The staring, the lining up and relining up, the round-the-clock mental demands for professional cryptographers don’t last an hour-and-three-quarters over two days. The frustration, the thwarting, the not-knowing persist day-in and day-out–sixteen- to twenty-hour days–for months and even years. The pressure builds.
Joe Rochefort said, “If you desire to be a real great cryptanalyst, being a little bit nuts helps.”
William Friedman seconded him, saying it was “not necessary” for a cryptanalyst to be insane, “but it helps.”
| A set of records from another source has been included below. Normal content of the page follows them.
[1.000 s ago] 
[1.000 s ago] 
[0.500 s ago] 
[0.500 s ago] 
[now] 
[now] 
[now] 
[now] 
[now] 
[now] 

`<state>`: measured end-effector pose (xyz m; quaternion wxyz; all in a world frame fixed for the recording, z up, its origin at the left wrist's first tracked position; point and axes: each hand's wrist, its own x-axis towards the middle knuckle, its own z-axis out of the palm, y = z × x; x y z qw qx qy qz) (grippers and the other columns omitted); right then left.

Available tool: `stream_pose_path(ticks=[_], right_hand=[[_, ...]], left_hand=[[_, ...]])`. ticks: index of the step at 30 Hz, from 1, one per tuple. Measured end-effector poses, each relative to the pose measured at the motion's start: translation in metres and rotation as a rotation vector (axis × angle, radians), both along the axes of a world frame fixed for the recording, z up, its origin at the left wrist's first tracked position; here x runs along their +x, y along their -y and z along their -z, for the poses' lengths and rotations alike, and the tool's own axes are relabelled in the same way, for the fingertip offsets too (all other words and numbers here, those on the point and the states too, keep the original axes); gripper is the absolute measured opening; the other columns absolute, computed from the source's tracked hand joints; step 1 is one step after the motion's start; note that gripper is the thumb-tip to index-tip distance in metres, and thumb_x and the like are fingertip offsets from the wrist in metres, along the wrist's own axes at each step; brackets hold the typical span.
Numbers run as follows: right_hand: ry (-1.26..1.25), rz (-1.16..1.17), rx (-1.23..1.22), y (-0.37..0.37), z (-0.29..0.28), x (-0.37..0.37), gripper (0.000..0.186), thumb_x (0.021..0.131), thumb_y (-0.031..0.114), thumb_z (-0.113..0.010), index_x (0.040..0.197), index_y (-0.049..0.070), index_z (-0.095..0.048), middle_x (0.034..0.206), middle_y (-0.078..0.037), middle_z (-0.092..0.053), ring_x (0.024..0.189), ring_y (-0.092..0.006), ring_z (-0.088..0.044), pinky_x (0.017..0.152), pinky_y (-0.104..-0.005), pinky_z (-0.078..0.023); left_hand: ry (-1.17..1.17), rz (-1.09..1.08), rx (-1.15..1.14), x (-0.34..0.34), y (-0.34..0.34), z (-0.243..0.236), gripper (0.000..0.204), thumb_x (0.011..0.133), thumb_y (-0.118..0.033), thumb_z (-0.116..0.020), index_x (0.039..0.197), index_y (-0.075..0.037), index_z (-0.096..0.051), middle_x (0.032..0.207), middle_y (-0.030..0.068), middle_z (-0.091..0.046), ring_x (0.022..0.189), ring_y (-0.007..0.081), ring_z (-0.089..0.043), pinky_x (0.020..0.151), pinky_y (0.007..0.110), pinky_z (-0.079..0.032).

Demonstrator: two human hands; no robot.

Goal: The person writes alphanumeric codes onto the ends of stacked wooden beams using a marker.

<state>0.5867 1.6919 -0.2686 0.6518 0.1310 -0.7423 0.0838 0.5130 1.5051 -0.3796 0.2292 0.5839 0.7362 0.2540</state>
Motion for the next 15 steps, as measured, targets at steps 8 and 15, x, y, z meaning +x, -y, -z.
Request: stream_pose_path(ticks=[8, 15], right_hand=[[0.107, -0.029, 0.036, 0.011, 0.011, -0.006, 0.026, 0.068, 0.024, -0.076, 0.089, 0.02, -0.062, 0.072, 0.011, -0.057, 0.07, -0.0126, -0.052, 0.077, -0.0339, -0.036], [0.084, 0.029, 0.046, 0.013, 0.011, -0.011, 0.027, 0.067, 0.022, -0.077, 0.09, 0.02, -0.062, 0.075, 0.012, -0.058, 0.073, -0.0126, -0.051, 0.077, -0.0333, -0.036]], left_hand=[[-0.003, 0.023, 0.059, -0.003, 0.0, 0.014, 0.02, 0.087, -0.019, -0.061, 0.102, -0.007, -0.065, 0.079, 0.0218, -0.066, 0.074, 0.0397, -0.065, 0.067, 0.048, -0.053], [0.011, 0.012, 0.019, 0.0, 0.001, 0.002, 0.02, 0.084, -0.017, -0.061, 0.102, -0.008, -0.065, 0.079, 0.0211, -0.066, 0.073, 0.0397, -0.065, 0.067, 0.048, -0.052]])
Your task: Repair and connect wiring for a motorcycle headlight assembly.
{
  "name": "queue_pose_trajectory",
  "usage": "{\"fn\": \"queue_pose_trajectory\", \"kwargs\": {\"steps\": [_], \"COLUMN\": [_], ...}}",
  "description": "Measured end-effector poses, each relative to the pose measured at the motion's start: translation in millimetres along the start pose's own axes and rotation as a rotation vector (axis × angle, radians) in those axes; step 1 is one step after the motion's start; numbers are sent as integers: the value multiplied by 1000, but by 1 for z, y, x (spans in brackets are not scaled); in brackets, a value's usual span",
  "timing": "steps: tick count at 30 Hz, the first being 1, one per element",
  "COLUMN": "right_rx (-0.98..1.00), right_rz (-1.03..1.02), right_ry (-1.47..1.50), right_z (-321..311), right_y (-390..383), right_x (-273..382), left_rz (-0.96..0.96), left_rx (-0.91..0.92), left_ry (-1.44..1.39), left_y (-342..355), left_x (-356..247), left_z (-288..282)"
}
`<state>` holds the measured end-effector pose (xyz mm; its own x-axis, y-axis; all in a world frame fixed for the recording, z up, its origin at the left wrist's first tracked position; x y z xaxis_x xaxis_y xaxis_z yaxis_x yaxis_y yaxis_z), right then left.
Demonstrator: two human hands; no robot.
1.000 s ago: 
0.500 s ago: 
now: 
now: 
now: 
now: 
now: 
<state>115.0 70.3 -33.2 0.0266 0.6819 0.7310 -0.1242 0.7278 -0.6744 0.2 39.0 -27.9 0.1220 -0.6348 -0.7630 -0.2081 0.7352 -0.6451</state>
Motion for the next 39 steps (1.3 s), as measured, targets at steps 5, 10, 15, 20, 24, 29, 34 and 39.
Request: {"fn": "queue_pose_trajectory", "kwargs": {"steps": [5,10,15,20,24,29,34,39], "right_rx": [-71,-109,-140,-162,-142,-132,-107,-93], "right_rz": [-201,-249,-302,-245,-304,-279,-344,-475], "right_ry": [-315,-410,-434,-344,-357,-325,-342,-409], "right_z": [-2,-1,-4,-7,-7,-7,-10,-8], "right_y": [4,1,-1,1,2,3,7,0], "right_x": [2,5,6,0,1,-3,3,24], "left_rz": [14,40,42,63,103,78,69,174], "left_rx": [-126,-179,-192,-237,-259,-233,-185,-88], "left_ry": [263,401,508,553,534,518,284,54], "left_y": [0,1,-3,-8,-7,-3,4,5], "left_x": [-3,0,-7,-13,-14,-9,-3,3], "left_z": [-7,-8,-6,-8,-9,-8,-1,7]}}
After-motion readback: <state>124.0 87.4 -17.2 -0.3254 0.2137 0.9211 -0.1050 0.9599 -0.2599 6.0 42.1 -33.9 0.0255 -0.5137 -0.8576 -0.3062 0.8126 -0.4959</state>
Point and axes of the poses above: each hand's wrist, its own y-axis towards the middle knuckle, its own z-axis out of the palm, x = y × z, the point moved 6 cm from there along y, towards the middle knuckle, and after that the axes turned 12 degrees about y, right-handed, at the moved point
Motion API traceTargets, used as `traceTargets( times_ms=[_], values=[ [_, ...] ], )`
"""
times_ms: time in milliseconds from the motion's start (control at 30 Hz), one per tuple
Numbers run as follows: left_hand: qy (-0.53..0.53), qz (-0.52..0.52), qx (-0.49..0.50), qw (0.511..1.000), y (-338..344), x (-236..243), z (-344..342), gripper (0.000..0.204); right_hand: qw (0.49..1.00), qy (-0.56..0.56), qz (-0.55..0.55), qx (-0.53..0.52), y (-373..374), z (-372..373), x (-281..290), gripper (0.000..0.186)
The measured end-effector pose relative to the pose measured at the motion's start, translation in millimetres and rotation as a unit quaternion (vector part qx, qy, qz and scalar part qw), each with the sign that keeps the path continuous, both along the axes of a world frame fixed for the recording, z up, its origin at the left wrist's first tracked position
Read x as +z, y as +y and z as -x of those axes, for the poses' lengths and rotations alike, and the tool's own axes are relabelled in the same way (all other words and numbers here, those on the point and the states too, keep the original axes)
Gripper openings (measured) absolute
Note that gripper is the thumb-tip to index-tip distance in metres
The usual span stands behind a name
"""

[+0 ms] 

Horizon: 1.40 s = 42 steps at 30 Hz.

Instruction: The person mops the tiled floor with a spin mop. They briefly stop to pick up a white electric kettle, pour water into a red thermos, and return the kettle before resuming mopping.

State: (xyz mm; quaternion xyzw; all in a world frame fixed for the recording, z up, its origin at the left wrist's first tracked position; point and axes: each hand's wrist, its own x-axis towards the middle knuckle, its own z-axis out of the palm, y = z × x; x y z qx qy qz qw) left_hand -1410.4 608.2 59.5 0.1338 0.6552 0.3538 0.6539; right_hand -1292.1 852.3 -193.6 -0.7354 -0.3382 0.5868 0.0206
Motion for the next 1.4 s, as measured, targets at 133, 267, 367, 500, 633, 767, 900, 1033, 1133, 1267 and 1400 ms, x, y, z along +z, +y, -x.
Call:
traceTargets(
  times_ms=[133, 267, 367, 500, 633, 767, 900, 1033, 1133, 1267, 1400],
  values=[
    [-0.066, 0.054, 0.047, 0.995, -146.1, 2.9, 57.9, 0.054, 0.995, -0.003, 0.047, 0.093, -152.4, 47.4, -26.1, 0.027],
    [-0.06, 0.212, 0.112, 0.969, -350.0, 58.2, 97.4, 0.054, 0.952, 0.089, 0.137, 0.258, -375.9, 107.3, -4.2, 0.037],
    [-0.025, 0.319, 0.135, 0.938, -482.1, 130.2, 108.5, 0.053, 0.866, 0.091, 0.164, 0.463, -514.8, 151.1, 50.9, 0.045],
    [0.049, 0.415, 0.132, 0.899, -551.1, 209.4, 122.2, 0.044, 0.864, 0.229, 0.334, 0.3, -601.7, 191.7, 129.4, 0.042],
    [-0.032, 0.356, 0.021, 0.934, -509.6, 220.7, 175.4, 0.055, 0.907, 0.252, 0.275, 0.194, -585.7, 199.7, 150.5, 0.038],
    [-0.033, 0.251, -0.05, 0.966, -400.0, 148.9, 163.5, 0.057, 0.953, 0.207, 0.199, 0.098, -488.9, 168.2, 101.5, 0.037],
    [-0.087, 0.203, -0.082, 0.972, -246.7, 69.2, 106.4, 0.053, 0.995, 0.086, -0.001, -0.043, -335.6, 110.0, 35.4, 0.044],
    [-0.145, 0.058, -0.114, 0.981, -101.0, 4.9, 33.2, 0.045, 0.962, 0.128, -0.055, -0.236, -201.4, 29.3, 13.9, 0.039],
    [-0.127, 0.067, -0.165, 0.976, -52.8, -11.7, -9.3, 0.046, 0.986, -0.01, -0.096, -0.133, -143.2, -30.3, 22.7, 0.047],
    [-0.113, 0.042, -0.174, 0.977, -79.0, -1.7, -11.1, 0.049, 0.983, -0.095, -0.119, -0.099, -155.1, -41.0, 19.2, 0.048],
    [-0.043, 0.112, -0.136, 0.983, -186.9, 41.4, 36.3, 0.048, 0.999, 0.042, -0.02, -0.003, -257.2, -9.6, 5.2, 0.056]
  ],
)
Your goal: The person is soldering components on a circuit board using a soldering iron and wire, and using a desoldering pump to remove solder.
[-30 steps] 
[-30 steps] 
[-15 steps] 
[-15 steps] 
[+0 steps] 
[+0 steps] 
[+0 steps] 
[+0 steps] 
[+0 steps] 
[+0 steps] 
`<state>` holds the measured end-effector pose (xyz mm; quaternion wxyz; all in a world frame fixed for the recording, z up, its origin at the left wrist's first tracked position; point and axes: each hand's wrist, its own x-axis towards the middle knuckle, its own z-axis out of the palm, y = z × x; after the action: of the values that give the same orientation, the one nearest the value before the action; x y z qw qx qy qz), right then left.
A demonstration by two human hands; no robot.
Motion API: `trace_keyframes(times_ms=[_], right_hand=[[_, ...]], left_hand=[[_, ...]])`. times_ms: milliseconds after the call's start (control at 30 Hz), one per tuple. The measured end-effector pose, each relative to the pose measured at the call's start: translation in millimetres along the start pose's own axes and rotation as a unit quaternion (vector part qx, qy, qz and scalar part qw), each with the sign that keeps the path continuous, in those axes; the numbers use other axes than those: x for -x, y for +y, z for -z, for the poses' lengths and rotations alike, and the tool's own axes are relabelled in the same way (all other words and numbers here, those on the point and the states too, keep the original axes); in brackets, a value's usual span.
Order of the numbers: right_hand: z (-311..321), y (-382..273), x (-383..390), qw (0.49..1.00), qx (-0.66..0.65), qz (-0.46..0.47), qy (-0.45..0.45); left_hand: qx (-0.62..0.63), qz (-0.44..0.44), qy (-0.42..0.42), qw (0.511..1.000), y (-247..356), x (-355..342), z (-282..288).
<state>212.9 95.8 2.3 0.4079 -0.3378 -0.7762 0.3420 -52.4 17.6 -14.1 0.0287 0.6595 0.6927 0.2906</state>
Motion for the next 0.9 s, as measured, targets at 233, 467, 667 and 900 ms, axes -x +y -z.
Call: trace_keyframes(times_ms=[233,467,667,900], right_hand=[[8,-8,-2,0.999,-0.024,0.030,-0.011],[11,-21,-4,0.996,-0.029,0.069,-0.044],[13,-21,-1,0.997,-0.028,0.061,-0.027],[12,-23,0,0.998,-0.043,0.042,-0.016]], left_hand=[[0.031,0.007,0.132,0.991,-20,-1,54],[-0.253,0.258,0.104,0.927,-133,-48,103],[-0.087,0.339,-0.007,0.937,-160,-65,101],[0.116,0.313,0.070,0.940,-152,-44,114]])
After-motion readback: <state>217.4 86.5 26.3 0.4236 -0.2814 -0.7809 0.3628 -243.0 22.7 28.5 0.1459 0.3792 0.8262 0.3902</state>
This highly cerebral profession took a surprising large physical and mental toll on its earliest practitioners. After cracking the Japanese diplomatic code and deciphering what he claimed were more than five thousand messages before and during the Washington arms control conference of 1921-22, Herbert Yardley was “exhausted to the point of breakdown.” His doctor ordered him to Arizona for several weeks to recoup. Later in the decade, Rochefort developed ulcers from the stress, a condition he lived with for the rest of his life. William Friedman, likely predisposed to mental illness, suffered depression to the point of hospitalization. Elizebeth Friedman chain-smoked and had difficulty keeping her weight.
Notwithstanding the occupational hazards, both Friedmans turned to cryptology in their play. They wrote ciphers to their children and friends. They held cipher parties, the way some hold Super Bowl parties today–with the guests interacting with puzzles and cryptograms rather than with an over-hyped athletic contest on a screen. It would have been fun to be a guest at one of these, with neither the extreme difficulty nor the life-altering stakes approaching those of Friedman’s work–work the Friedmans could not help bringing home in their minds yet could never discuss with each other.
If that is not a recipe for mental stress, I don’t know what is.
Sources:
Carlson, Elliot. Joe Rocheforte’s War: The Odyssey of the Codebreaker Who Outwitted Yamamoto at Midway. Annapolis, Naval Institute Press, 2011.
Fagone, Jason. The Woman Who Smashed Codes: a True Story of Love, Spies, and the Unlikely Heroine who Outwitted America’s Enemies. New York: Harper Collins, 2017.
Kahn, David. The Reader of Gentlemen’s Mail: Herbert O. Yardley and the Birth of American Codebreaking. New Haven: Yale University Press, 2004.
“Reminiscences of Captain Joseph J. Rochefort. U. S. Navy (Retired).” Annapolis: U. S. Naval Institute, 1983. Series of tape-recorded interviews in 1969, Redondo Beach, CA, by Commander Etta-Belle Kitchen
Yardley, Herbert O. The American Black Chamber. Indianapolis: Bobbs-Merrrill Company, 1931.